## Material provided

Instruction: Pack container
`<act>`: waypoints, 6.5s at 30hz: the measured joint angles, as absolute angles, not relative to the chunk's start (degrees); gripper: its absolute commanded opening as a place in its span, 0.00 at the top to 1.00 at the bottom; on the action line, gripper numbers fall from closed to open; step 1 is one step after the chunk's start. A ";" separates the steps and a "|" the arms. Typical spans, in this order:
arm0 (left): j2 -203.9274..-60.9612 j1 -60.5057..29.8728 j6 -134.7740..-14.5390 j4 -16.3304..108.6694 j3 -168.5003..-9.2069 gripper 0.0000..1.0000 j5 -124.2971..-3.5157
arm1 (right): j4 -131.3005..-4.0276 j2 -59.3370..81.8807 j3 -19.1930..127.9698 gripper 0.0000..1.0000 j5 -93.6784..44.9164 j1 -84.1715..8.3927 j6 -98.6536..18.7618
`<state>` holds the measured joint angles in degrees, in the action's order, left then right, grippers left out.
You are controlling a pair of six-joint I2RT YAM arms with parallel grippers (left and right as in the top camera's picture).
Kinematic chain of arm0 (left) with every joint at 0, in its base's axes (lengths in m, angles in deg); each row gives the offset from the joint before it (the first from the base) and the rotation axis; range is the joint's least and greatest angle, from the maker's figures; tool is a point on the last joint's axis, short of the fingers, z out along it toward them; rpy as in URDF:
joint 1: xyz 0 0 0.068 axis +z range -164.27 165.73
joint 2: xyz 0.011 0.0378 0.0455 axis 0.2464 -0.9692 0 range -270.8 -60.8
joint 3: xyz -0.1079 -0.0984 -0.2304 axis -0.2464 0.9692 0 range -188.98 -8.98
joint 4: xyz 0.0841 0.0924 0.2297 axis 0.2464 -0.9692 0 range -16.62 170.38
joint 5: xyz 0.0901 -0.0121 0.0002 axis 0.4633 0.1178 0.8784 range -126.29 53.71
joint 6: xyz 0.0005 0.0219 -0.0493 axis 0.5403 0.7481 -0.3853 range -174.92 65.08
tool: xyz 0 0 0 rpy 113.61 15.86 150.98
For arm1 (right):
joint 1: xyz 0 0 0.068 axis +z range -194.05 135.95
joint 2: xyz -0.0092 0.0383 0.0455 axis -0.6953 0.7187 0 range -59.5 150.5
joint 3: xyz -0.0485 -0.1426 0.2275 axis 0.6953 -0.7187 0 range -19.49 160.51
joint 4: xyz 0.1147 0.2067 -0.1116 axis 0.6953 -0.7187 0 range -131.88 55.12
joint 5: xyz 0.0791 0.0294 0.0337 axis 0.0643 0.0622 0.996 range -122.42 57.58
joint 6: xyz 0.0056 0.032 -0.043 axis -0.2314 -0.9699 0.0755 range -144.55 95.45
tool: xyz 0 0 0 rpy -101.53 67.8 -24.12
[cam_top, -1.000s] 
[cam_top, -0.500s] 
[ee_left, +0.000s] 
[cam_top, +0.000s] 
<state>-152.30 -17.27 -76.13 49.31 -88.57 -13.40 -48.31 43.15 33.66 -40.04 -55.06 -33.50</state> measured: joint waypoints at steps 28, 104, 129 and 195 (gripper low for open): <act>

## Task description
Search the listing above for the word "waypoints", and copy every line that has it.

## Solution for this exercise
`<act>`: waypoints, 6.5s at 30hz: the measured joint angles, as absolute angles, not relative to the chunk's start (degrees); gripper: its absolute commanded opening as a place in its span, 0.00 at the top to 1.00 at the bottom; on the action line, gripper numbers fall from closed to open; step 1 is one step after the chunk's start. A ";" separates the steps and a "|" the arms. Typical spans, in this order:
<state>-152.30 -17.27 -76.13 49.31 -88.57 -13.40 -48.31 43.15 33.66 -40.04 -55.06 -33.50</state> measured: joint waypoints at steps 28, 104, 129 and 195 (gripper low for open): <act>

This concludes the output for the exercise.